# Problem requirements
From the line containing "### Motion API" down to the line containing "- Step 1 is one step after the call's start" in the records below, reproduce every line exactly, ends included, and omit all others.

### Material provided

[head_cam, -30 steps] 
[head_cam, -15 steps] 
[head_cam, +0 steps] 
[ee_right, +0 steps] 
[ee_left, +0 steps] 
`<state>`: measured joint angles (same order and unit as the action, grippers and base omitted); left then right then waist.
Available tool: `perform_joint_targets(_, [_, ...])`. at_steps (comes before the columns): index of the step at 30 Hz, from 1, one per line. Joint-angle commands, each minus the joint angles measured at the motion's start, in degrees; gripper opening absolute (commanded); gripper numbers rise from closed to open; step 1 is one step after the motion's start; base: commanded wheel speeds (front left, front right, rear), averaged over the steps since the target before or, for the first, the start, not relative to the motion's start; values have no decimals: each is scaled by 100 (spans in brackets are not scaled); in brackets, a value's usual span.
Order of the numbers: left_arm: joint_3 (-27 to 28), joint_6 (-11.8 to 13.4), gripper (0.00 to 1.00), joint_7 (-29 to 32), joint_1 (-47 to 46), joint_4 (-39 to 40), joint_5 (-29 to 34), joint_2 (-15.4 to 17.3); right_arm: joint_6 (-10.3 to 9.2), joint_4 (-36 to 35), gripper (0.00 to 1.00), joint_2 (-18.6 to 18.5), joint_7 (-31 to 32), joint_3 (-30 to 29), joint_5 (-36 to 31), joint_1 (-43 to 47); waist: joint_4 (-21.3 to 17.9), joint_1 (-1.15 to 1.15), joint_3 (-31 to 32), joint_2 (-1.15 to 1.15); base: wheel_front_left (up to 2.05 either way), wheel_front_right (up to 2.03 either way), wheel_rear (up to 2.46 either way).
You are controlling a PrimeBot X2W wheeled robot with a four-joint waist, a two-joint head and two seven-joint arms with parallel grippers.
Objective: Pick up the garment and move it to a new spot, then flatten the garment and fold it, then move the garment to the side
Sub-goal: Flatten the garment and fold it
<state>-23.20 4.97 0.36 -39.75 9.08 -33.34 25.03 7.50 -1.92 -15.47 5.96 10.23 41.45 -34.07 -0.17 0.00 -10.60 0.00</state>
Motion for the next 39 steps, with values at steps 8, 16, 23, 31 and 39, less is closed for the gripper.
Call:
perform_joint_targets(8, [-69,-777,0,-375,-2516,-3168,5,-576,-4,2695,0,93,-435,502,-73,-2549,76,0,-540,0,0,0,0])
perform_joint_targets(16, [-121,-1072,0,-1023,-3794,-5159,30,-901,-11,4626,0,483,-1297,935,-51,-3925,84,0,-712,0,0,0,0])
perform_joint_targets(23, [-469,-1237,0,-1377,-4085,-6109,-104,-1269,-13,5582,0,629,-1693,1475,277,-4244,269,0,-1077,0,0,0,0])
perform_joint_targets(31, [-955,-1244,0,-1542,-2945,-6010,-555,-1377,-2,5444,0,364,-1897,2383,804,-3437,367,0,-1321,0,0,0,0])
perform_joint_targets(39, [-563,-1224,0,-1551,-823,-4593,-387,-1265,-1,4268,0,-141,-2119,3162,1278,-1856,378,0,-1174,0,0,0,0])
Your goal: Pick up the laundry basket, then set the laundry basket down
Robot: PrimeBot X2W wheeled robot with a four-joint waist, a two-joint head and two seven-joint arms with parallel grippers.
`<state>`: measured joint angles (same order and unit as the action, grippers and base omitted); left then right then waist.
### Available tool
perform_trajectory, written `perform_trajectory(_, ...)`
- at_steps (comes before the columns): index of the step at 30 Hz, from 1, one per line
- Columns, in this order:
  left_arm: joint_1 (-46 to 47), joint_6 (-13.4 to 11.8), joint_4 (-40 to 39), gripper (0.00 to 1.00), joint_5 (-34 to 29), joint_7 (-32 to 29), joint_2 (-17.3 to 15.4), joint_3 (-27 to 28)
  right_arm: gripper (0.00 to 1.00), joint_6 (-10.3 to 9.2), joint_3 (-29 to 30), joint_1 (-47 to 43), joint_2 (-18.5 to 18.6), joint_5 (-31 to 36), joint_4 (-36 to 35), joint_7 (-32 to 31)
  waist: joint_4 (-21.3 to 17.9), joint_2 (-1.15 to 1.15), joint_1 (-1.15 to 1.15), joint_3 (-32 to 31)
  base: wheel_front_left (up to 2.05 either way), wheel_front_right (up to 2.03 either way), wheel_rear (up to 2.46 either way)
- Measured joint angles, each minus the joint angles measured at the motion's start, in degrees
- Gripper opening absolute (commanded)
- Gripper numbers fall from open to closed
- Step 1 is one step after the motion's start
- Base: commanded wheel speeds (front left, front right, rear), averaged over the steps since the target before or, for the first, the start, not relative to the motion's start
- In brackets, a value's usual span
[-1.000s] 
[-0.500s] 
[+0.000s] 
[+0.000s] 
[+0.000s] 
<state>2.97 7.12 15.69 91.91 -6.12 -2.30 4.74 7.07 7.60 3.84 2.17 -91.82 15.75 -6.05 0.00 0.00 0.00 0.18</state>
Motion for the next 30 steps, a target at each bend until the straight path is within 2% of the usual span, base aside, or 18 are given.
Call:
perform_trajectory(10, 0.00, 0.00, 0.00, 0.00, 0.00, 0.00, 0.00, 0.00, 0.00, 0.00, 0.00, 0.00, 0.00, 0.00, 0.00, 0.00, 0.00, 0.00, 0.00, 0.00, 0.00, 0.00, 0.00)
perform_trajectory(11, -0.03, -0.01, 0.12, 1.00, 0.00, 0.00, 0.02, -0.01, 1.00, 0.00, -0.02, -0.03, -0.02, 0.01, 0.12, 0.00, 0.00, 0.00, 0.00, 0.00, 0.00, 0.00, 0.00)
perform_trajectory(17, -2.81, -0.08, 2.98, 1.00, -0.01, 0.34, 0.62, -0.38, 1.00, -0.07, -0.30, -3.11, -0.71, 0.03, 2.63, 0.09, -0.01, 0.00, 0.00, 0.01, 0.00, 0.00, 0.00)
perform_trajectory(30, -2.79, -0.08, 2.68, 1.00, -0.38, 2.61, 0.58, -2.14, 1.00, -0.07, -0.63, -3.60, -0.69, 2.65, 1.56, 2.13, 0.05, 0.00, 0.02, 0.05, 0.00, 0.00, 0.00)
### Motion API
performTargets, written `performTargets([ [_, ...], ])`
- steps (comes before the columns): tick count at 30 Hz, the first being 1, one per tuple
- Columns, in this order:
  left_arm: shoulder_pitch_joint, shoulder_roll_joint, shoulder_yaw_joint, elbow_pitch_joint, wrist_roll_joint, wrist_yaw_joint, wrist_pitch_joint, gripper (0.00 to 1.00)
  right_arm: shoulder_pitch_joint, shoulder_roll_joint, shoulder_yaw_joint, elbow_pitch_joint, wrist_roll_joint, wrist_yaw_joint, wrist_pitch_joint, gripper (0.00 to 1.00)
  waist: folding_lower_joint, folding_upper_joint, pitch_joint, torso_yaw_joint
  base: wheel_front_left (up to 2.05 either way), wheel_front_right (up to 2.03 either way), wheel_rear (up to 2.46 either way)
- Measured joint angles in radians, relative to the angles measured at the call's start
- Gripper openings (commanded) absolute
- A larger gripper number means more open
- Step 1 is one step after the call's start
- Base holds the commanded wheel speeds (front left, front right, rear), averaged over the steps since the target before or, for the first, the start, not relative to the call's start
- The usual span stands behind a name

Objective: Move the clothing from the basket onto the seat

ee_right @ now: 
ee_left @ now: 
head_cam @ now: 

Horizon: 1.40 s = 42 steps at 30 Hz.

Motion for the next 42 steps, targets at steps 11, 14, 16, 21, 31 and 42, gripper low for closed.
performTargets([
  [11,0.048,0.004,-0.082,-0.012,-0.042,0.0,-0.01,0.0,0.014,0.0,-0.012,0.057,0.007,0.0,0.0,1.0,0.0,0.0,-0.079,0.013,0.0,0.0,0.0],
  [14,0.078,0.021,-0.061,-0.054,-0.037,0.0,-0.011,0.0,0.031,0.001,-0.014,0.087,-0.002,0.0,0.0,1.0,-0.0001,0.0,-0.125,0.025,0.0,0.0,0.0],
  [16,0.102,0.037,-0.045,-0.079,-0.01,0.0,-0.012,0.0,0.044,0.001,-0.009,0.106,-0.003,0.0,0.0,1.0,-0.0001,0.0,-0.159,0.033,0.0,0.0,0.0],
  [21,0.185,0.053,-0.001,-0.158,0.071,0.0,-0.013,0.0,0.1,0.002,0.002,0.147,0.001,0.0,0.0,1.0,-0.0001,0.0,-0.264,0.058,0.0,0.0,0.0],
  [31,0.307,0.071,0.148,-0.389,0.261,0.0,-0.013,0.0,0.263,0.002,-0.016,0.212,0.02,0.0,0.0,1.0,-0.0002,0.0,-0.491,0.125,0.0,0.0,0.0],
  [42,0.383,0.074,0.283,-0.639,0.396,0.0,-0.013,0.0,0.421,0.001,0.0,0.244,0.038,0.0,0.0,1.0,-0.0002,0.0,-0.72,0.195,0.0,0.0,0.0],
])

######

# The answer
### Motion API
performTargets, written `performTargets([ [_, ...], ])`
- steps (comes before the columns): tick count at 30 Hz, the first being 1, one per tuple
- Columns, in this order:
  left_arm: shoulder_pitch_joint, shoulder_roll_joint, shoulder_yaw_joint, elbow_pitch_joint, wrist_roll_joint, wrist_yaw_joint, wrist_pitch_joint, gripper (0.00 to 1.00)
  right_arm: shoulder_pitch_joint, shoulder_roll_joint, shoulder_yaw_joint, elbow_pitch_joint, wrist_roll_joint, wrist_yaw_joint, wrist_pitch_joint, gripper (0.00 to 1.00)
  waist: folding_lower_joint, folding_upper_joint, pitch_joint, torso_yaw_joint
  base: wheel_front_left (up to 2.05 either way), wheel_front_right (up to 2.03 either way), wheel_rear (up to 2.46 either way)
- Measured joint angles in radians, relative to the angles measured at the call's start
- Gripper openings (commanded) absolute
- A larger gripper number means more open
- Step 1 is one step after the call's start

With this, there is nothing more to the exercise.